> **TASK TO CARRY OUT**: For this task, copy the data that follows exactly, keeping every character.

> **DATA SEGMENT**:

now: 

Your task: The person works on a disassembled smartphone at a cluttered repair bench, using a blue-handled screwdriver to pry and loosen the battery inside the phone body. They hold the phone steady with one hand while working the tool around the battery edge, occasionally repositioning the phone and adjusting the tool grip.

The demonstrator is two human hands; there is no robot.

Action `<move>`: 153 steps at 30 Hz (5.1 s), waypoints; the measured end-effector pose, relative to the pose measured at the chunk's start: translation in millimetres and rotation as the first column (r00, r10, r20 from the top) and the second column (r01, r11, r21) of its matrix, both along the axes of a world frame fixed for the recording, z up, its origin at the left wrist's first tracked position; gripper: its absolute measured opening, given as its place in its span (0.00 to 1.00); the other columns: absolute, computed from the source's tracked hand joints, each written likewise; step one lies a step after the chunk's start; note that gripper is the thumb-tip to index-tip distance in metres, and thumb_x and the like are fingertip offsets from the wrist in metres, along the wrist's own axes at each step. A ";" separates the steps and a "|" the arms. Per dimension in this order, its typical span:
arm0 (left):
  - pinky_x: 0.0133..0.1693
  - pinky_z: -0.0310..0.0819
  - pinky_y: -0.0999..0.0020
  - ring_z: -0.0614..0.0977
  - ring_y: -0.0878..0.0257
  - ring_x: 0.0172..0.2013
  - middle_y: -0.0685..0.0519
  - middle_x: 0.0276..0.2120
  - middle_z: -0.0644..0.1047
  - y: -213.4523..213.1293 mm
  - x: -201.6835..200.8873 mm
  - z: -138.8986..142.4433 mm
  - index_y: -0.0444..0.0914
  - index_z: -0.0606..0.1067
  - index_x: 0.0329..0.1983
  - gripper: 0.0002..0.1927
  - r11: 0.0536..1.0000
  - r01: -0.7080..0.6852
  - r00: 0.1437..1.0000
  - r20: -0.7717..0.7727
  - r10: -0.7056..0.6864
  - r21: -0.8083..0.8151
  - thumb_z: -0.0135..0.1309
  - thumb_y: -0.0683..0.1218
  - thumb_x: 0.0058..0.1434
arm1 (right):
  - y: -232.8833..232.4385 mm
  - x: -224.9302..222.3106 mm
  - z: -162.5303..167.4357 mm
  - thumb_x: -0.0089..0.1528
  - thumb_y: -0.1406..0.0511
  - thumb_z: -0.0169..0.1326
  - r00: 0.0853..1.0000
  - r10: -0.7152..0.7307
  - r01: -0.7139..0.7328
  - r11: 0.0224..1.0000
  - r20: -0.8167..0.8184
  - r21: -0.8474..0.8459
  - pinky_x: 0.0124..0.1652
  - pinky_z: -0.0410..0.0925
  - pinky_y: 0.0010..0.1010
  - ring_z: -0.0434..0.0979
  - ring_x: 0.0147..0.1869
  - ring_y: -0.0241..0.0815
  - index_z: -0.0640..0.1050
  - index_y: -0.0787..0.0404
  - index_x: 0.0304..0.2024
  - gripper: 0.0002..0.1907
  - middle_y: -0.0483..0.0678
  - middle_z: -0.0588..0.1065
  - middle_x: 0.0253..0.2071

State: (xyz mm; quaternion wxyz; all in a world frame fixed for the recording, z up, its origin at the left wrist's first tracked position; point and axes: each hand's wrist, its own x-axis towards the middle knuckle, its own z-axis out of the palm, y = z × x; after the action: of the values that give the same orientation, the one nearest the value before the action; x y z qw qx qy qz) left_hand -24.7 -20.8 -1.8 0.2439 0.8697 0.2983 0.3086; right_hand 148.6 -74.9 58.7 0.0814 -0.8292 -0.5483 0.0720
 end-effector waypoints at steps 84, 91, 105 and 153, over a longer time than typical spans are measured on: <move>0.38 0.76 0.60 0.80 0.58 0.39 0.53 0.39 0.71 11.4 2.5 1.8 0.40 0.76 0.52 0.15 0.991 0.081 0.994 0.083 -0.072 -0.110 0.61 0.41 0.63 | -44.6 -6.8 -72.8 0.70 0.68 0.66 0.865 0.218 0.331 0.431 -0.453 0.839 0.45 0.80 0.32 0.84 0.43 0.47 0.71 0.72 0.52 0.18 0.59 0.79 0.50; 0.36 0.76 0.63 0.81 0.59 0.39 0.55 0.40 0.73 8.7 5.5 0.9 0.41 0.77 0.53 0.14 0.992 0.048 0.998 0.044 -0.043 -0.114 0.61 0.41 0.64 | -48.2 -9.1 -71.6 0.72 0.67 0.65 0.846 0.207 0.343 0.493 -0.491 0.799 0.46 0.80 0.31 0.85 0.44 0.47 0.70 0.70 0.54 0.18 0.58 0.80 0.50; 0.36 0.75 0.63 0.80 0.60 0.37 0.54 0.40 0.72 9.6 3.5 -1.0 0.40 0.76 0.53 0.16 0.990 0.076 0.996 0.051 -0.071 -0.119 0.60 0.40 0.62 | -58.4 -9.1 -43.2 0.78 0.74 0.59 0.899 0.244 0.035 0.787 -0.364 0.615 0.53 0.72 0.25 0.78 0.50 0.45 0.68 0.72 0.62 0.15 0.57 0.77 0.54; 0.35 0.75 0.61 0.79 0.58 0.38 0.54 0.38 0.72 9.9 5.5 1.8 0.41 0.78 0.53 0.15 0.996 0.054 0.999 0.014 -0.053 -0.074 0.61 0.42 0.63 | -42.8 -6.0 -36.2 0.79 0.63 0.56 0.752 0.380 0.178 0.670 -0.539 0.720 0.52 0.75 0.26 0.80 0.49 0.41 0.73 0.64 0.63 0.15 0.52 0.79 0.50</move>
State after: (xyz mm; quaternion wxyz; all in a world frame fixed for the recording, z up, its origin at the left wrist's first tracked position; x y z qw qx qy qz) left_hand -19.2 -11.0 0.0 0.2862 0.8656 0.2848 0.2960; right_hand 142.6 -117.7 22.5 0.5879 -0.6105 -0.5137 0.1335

> **YOUR SOLUTION**:
now: 

Your task: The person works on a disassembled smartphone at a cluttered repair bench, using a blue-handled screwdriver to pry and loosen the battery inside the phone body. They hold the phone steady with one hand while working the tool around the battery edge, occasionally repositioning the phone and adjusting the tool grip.

The demonstrator is two human hands; there is no robot.

Action `<move>`: 153 steps at 30 Hz (5.1 s), waypoints; the measured end-effector pose, relative to the pose measured at the chunk's start: translation in millimetres and rotation as the first column (r00, r10, r20 from the top) and the second column (r01, r11, r21) of its matrix, both along the axes of a world frame fixed for the recording, z up, its origin at the left wrist's first tracked position; gripper: its absolute measured opening, given as its place in its span (0.00 to 1.00); the other columns: absolute, computed from the source's tracked hand joints, each written likewise; step one lies a step after the chunk's start; note that gripper is the thumb-tip to index-tip distance in metres, and thumb_x and the like are fingertip offsets from the wrist in metres, along the wrist's own axes at each step. A ";" separates the steps and a "|" the arms. Per dimension in this order, its typical span:
arm0 (left):
  - pinky_x: 0.0133..0.1693
  - pinky_z: -0.0310..0.0819
  - pinky_y: -0.0999..0.0020
  - ring_z: -0.0614..0.0977
  - ring_y: -0.0878..0.0257
  - ring_x: 0.0172..0.2013
  - middle_y: -0.0685..0.0519
  - middle_x: 0.0276..0.2120
  - middle_z: -0.0644..0.1047
  - y: -213.4523..213.1293 mm
  - x: -201.6835..200.8873 mm
  - z: -138.8986..142.4433 mm
  - index_y: -0.0444..0.0914
  - index_z: -0.0606..0.1067
  - index_x: 0.0329..0.1983
  - gripper: 0.0002..0.1927
  - r11: 0.0536..1.0000
  - r01: -0.7080..0.6852
  - r00: 0.1437..1.0000
  - r20: -0.7717..0.7727
  - r10: -0.7056..0.6864
  - r21: -0.8083..0.8151
  - thumb_z: -0.0135..0.1309
  - thumb_y: -0.0683..0.1218
  - thumb_x: 0.0058..0.1434
arm1 (right):
  - y: -232.8833..232.4385 mm
  - x: -224.9302..222.3106 mm
  - z: -162.5303..167.4357 mm
  - thumb_x: -0.0089..0.1528
  - thumb_y: -0.1406..0.0511
  - thumb_z: -0.0169..0.1326
  - r00: 0.0853..1.0000
  - r10: -0.7152..0.7307
  - r01: -0.7139..0.7328
  - r11: 0.0224..1.0000
  - r20: -0.8167..0.8184
  - r21: -0.8474..0.8459
  - pinky_x: 0.0124..0.1652
  - pinky_z: -0.0410..0.0925
  - pinky_y: 0.0010..0.1010
  - ring_z: -0.0434..0.0979
  - ring_x: 0.0147..0.1869
  - ring_y: -0.0241..0.0815
  - index_z: -0.0640..0.1050
  - index_y: -0.0787..0.0404
  - index_x: 0.0304..0.2024
  - gripper: 0.0002..0.1907
  - middle_y: -0.0483..0.0678
  - middle_z: -0.0588..0.1065
  - middle_x: 0.0253..0.2071

State: (xyz mm; quaternion wxyz; all in a world frame fixed for the recording, z up, its origin at the left wrist's first tracked position; point and axes: each hand's wrist, its own x-axis towards the middle knuckle, its own z-axis out of the palm, y = z × x; after the action: of the values that give the same orientation, the one nearest the value before the action; x y z qw qx qy qz) left_hand -24.7 -20.8 -1.8 0.2439 0.8697 0.2983 0.3086; right_hand 148.6 -74.9 58.7 0.0814 -0.8292 -0.5483 0.0720
 end-effector waypoints at steps 84, 91, 105 and 153, over a longer time than typical spans are measured on: <move>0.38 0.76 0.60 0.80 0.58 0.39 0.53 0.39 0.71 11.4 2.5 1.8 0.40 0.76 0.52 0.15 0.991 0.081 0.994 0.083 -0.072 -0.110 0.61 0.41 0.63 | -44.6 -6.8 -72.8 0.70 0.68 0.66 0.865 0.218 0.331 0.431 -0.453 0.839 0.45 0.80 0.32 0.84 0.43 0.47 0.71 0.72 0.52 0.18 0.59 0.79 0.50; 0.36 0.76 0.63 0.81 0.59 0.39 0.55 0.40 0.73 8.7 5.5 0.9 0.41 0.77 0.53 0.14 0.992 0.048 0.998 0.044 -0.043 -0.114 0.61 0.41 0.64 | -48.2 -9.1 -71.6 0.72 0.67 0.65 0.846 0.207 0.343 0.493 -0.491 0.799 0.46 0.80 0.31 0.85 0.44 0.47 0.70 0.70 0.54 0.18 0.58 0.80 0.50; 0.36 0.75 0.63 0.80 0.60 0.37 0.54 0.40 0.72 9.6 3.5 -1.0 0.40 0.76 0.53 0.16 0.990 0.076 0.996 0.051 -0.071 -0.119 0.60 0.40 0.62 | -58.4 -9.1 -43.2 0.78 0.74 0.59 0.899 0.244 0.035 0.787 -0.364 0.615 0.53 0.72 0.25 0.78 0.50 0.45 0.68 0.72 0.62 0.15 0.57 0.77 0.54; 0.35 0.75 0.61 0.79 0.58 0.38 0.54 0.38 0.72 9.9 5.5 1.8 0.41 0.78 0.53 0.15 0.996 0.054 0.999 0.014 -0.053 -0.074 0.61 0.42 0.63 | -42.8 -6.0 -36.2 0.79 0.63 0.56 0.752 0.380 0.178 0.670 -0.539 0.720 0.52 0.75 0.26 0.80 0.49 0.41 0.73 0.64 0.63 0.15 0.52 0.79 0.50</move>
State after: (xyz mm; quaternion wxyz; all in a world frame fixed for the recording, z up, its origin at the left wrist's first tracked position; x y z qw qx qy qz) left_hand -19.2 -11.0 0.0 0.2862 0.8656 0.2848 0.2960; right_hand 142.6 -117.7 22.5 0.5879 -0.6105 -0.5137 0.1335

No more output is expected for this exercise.